Swift Type vs explicitly unwrapped Type

Question

I just wanted to use the .map closure in Swift and stumbled upon this:

//var oldUsers = [User]() -> containting >=1 Users at runtime
//var invitedUsers = [String]() -> gets filled with userIds during runtime by the user clicking on people to invite

let oldIds = self.oldUsers.map {$0.userId} //userId is of Type String!
println(oldIds) //-> returns Array<String!>

var allUsers = self.invitedUsers + oldIds

The last line wont compile as it says you cant combine

[(String)] and Array<String!>

Quick fixed it by just doing a cast in map

let oldIds = self.oldUsers.map {$0.userId as String}

Shouldnt that be the same? I would understand if I needed to unwrap an optional Array of [String?] first. Why is the cast necessary as the object property is already an explicitly unwrapped type of String?

Answer 1

[(String)] and Array<String!> are not at all the same thing.

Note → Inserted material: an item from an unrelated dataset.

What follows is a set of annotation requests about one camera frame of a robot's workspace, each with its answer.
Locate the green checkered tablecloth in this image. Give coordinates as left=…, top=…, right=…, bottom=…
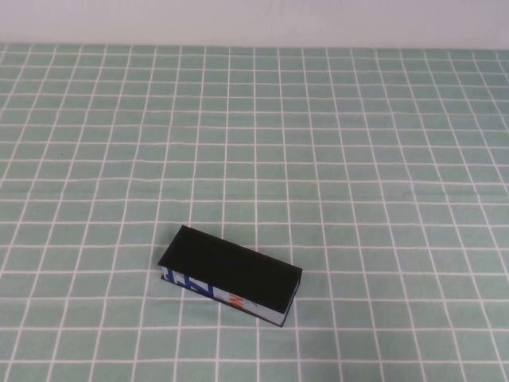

Also, String! is not explicitly unwrapped, but rather implicitly unwrapped. It is called implicitly unwrapped because we can try to use it as a String without explicitly writing any unwrapping code. Meanwhile, explicitly writing the unwrap code is referred to as explicitly unwrapping...

But at the end of the day, the point is that [String] and [String!] are different types. They seem close enough, but Swift is very strict about its types.

What would be the result of combining these two arrays? Should it be a [String]? Or a [String!]? Either way, it's not the same as the two types that went into it, so it'd would be confusing. There's not a logical way to determine what sort of an array it should be.

So your options are to either cast the [String!] to a [String] and hope it holds no nil values, or to cast the [String] to a [String!], and then you can combine.